Prozess am Düsseldorfer Landgericht
Ehefrau soll Mann gefangen gehalten haben
Aktualisiert am 21.01.2026 – 12:59 UhrLesedauer: 1 Min.
Ein Justizbeamter in einem Gerichtssaal in NRW (Symbolbild): Der Prozess um erpresserischen Menschenraub beginnt am Mittwoch. (Quelle: Imago)
Vor dem Landgericht beginnt der Prozess gegen eine 32-Jährige. Ihr werden schwere Straftaten, darunter gefährliche Körperverletzung und erpresserischer Menschenraub, vorgeworfen.
Ab Mittwoch steht eine 32-jährige Frau vor dem Düsseldorfer Landgericht. Die Staatsanwaltschaft wirft ihr gefährliche Körperverletzung, erpresserischen Menschenraub und schweren Raub vor.
Den Ermittlungen zufolge soll die Angeklagte ihren Ehemann unter einem Vorwand in eine Düsseldorfer Wohnung gelockt haben. Dort soll sie ihm von hinten mit einem Hammer auf den Kopf geschlagen haben, wie die Staatsanwaltschaft mitteilt.
Ein mutmaßlicher Komplize soll das Opfer mehrfach mit Fäusten ins Gesicht geschlagen haben. Zudem soll er dem Mann ein Knie ins Gesicht gestoßen haben. Die Angeklagte habe währenddessen die Wohnungstür abgeschlossen, um eine Flucht des Opfers zu verhindern.

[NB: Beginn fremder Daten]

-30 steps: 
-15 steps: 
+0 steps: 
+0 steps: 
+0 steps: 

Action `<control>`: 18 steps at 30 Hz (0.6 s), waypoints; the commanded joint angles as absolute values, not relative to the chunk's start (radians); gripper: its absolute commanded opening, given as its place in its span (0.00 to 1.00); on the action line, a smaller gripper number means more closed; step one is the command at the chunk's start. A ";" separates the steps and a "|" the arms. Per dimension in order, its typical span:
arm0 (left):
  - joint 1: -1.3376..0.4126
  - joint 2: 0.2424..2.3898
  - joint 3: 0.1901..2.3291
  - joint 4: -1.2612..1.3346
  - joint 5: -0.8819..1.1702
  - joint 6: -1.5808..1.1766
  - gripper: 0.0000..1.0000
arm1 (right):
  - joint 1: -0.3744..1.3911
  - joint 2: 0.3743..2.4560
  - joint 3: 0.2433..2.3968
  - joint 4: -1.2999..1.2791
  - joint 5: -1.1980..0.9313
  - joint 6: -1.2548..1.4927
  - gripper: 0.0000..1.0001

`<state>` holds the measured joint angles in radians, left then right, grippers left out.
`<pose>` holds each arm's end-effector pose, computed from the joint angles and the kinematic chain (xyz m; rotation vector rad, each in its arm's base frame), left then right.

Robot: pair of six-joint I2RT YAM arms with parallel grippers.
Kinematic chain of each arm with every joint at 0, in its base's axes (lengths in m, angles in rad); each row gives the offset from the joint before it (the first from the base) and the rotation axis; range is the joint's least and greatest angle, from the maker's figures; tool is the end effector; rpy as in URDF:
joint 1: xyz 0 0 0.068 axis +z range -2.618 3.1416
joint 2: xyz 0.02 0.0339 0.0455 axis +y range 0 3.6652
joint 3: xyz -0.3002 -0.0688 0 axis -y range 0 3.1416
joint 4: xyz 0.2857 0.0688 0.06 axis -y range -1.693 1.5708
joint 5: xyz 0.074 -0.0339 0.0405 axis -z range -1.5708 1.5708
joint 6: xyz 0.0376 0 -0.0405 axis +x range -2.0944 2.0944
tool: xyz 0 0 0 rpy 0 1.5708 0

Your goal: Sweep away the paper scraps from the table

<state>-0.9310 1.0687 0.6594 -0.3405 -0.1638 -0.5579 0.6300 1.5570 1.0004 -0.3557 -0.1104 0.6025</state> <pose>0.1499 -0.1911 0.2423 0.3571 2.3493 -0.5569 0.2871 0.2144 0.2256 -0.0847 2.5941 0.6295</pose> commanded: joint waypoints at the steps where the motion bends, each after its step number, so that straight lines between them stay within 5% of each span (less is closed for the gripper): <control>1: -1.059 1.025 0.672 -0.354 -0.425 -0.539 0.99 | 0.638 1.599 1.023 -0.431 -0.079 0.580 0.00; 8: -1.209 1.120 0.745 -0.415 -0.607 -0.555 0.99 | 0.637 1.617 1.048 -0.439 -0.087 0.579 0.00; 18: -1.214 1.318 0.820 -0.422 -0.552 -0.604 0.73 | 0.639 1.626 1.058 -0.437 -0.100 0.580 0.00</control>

Nach Angaben der Ermittler sollen die Beschuldigten dem Ehemann 2.000 Euro aus dem Portemonnaie entnommen haben. Die Angeklagte soll zudem aus dem Auto des Mannes eine Aktentasche mit rund 30.000 Euro Bargeld entwendet haben. Auch Fahrzeugschlüssel und -papiere habe sie an sich genommen.
Der Ehemann sei danach in einen abgedunkelten Raum gebracht und an Steinsäcke gefesselt worden. Der mutmaßliche Komplize habe ihm gesagt, dass er den nächsten Tag nicht überleben werde. Am folgenden Mittag habe der Bewacher die Wohnung kurzzeitig verlassen. In dieser Zeit habe sich der Mann befreien und in einen nahegelegenen Friseursalon flüchten können.
Das Landgericht hat für den Prozess fünf Verhandlungstage angesetzt.